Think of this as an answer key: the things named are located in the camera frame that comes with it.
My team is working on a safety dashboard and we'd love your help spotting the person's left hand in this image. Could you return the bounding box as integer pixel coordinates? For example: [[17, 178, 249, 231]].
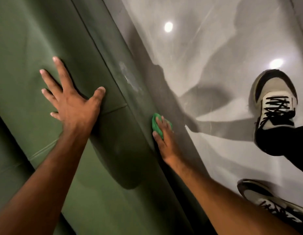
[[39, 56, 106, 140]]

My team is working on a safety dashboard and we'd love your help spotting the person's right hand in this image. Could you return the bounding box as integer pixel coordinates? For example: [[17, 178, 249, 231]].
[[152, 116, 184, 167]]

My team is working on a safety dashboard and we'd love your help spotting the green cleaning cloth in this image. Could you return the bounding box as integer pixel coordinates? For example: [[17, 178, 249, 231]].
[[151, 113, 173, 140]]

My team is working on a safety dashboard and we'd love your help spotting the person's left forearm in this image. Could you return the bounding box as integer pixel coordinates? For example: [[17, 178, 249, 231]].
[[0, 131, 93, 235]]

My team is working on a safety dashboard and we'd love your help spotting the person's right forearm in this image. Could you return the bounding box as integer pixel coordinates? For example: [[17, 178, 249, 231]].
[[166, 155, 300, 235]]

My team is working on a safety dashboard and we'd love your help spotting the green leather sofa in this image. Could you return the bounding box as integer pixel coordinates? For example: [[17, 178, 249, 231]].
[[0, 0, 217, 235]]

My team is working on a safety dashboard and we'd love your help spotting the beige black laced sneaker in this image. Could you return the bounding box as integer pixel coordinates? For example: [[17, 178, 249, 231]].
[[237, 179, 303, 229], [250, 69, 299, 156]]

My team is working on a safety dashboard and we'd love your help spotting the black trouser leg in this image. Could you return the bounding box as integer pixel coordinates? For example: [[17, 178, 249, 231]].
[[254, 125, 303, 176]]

### Task brief
If a record contains a picture, leave the picture out; repeat the record itself exactly.

### Exercise response
Think of this as an answer key: the things named are located in the camera frame that comes with it.
My team is working on a safety dashboard and we'd love your help spotting the person's left hand in this image. Could you return the bounding box as integer pixel coordinates? For example: [[17, 178, 249, 231]].
[[39, 56, 106, 140]]

My team is working on a safety dashboard and we'd love your help spotting the person's right hand in this image. Could you return the bounding box as integer pixel coordinates? For example: [[17, 178, 249, 231]].
[[152, 116, 184, 167]]

My team is working on a safety dashboard and we'd love your help spotting the green cleaning cloth in this image. Could you return the bounding box as integer pixel coordinates? For example: [[17, 178, 249, 231]].
[[151, 113, 173, 140]]

My team is working on a safety dashboard and we'd love your help spotting the person's left forearm in this image. Could you return the bounding box as integer pixel coordinates? For example: [[17, 178, 249, 231]].
[[0, 131, 93, 235]]

My team is working on a safety dashboard and we'd love your help spotting the person's right forearm in this image. Could you return the bounding box as integer pixel coordinates? For example: [[17, 178, 249, 231]].
[[166, 155, 300, 235]]

My team is working on a safety dashboard and we'd love your help spotting the green leather sofa in this image. Could you return the bounding box as integer pixel coordinates? For example: [[17, 178, 249, 231]].
[[0, 0, 217, 235]]

My team is working on a safety dashboard and we'd love your help spotting the beige black laced sneaker in this image. Could you return the bounding box as integer pixel coordinates? For example: [[17, 178, 249, 231]].
[[237, 179, 303, 229], [250, 69, 299, 156]]

My team is working on a safety dashboard and we'd love your help spotting the black trouser leg in this image. Could you return the bounding box as integer pixel coordinates? For example: [[17, 178, 249, 231]].
[[254, 125, 303, 176]]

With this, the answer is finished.